The Reserve Bank has forecast the Australian economy will embark on a V-shaped recovery, where, once the health crisis has passed, the economy will quickly rebound back to where it was.

As governments start planning economic recovery strategies, now could be the time for the opportunistic investor to look into curating a portfolio with the potential for high growth in a coronavirus-free world. 

At the height of the pandemic, and with the market at historic lows, many brokers and investment specialists advised investors to pick up high-performing stocks at relatively low prices, to focus on strong balance sheets and companies that generate cash flow, and to limit the amount of leverage used on trades, particularly for those looking to assume long positions and wait until the market completely recovered. 

This advice still hasn’t changed. Despite the market now seeing an upwards incline, significant volatility in the market still remains. 

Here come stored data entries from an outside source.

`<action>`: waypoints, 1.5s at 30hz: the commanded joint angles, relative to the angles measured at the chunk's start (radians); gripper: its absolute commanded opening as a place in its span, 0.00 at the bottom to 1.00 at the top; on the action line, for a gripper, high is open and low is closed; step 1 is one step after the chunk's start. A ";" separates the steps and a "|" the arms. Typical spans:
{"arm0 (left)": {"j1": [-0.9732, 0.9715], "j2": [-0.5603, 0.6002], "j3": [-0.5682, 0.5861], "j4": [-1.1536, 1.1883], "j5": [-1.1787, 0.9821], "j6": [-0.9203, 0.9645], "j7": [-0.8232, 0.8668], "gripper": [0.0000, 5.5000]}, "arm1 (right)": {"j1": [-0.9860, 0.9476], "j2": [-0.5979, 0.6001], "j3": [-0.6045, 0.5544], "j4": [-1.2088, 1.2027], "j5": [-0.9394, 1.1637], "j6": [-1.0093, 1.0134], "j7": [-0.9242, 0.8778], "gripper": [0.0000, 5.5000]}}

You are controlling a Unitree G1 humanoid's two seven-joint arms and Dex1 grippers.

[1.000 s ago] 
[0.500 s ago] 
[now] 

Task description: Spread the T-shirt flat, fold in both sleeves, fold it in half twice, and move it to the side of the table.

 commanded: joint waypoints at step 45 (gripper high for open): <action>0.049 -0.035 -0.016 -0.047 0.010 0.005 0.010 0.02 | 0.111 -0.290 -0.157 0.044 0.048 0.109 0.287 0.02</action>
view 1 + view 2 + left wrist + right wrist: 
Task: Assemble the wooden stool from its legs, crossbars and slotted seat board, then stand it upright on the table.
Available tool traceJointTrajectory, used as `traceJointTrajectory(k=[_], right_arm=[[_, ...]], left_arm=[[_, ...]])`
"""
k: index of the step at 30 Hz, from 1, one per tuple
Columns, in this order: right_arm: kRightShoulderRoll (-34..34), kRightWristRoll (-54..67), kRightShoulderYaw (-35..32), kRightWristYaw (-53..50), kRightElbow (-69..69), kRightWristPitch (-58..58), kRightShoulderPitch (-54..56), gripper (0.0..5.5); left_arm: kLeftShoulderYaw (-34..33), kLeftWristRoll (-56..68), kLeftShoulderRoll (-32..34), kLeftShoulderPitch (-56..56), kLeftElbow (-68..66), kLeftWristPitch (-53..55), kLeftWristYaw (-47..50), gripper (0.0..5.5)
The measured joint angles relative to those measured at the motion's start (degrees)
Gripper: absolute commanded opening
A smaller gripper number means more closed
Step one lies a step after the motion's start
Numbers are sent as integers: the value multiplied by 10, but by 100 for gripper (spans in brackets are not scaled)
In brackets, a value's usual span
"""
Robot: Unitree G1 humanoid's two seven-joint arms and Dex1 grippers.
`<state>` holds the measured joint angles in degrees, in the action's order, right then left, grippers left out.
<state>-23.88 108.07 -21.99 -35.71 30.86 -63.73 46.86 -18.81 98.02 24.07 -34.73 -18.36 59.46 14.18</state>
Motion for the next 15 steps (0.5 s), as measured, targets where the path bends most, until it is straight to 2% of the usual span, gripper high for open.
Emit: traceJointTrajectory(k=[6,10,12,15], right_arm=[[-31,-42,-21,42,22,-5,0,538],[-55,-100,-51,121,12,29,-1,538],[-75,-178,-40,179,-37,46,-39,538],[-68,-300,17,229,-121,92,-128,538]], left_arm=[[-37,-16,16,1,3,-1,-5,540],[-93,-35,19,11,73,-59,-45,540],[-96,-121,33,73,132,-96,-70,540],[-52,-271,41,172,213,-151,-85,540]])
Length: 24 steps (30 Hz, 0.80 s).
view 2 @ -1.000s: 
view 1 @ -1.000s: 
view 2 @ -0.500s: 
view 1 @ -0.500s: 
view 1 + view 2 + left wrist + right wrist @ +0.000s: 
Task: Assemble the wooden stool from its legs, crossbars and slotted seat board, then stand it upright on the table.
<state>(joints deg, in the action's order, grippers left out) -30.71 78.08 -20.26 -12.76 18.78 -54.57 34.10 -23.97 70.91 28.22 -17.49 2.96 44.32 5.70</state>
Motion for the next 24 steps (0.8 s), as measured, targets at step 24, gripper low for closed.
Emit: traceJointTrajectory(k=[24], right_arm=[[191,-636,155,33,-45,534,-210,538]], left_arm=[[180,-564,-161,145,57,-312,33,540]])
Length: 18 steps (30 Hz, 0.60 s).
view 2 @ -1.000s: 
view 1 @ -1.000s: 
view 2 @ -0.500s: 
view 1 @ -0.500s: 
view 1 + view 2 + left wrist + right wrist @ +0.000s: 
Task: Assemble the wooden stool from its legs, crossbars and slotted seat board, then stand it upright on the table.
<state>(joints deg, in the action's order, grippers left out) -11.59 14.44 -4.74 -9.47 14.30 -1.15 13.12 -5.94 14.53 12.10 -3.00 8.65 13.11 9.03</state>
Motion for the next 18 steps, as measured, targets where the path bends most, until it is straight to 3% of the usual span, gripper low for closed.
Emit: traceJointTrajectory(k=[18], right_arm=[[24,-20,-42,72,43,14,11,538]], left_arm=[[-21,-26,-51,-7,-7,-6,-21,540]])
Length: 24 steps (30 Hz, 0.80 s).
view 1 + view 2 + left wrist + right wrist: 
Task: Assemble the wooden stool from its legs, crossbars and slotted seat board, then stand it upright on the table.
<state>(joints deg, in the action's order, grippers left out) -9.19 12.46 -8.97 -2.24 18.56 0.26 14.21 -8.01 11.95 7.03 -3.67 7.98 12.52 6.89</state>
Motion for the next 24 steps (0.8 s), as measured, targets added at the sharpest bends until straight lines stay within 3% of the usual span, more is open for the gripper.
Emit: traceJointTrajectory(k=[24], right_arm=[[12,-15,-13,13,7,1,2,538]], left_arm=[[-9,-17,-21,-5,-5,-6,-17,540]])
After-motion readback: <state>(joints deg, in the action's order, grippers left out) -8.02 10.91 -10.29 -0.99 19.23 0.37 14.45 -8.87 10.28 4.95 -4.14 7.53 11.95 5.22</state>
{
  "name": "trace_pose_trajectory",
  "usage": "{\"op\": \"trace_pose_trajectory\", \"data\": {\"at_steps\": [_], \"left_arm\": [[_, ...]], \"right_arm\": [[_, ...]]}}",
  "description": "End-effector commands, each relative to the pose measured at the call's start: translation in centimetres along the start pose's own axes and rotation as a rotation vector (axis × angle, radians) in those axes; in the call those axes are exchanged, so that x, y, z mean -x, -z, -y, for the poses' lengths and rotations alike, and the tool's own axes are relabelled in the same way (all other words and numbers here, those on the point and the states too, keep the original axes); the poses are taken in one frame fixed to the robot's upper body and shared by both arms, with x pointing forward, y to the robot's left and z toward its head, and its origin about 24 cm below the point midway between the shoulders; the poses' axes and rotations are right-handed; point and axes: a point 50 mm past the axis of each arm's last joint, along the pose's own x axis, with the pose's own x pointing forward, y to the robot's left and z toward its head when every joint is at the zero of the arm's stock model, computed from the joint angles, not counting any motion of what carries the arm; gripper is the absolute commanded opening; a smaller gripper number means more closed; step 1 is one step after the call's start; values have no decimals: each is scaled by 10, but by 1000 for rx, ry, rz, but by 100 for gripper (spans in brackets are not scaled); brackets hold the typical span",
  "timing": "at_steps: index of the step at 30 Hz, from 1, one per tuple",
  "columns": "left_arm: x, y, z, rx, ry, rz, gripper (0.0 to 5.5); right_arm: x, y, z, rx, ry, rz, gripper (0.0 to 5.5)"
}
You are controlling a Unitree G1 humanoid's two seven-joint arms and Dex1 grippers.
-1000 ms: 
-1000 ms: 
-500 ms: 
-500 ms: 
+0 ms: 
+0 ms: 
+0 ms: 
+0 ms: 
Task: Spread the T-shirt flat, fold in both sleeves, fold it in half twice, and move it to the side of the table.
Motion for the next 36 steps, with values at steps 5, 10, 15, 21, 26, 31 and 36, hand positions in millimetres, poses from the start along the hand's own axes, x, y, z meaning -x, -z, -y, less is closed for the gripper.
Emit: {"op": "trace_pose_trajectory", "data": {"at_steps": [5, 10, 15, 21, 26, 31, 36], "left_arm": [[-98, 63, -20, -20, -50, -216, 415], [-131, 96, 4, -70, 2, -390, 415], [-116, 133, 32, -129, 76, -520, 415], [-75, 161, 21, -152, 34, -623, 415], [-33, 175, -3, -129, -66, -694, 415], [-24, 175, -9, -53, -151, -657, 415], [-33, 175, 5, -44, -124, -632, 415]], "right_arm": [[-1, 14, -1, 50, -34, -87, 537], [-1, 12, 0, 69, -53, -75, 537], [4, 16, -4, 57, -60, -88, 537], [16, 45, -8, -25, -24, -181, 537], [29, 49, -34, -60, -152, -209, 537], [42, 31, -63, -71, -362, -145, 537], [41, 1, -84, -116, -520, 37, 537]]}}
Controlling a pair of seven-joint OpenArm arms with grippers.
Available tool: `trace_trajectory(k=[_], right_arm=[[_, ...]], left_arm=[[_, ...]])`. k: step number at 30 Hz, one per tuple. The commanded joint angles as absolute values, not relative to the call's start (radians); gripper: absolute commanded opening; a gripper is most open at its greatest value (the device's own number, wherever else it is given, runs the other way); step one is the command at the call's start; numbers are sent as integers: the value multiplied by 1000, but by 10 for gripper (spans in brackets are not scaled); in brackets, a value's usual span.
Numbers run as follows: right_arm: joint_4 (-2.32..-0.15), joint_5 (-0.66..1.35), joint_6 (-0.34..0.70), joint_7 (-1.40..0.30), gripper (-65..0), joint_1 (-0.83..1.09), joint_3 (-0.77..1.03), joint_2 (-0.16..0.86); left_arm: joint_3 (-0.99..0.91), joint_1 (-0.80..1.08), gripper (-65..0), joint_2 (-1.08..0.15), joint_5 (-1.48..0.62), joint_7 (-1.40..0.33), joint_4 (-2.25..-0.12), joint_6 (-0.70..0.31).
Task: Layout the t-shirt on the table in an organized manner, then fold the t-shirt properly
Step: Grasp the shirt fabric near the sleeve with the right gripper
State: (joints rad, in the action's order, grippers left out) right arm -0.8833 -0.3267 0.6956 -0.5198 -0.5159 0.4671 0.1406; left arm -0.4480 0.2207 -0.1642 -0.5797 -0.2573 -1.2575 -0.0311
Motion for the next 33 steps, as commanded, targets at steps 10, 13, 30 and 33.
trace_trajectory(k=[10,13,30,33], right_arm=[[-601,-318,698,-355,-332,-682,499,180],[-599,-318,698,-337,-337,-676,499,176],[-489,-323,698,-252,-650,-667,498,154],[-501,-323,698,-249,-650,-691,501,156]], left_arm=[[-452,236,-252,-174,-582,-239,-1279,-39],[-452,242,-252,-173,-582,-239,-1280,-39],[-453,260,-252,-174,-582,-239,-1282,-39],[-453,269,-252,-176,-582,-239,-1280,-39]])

Despite unchanged interest rates, unemployment, global debt and the likelihood of a recession is growing. The Institute of Institutional Finance estimates global debt sits at $257 trillion USD. This is expected to increase as a result of the pandemic and the policies individual governments are implementing to stimulate markets and ease economies out of a depression. 

Corporate debt is also climbing, with economies like China reporting the highest corporate debt ratios in the world, most of it in the construction and real estate sector. 

Real estate bubbles are forming everywhere, from San Francisco to Vancouver, to Auckland and Sydney, causing problems in housing affordability, strain on budgets and a growing inequality of wealth. One of the nation’s big four banks National Australia Bank (NAB) has recently warned that Melbourne’s typical house price will lose more than $100,000 as a result of the pandemic, with a 10 per cent drop this year and another 4% plunge expected in 2021.

While it’s important to recognise the uncertainty in the market, it’s clear that there are many opportunities existing to broaden an investment portfolio. 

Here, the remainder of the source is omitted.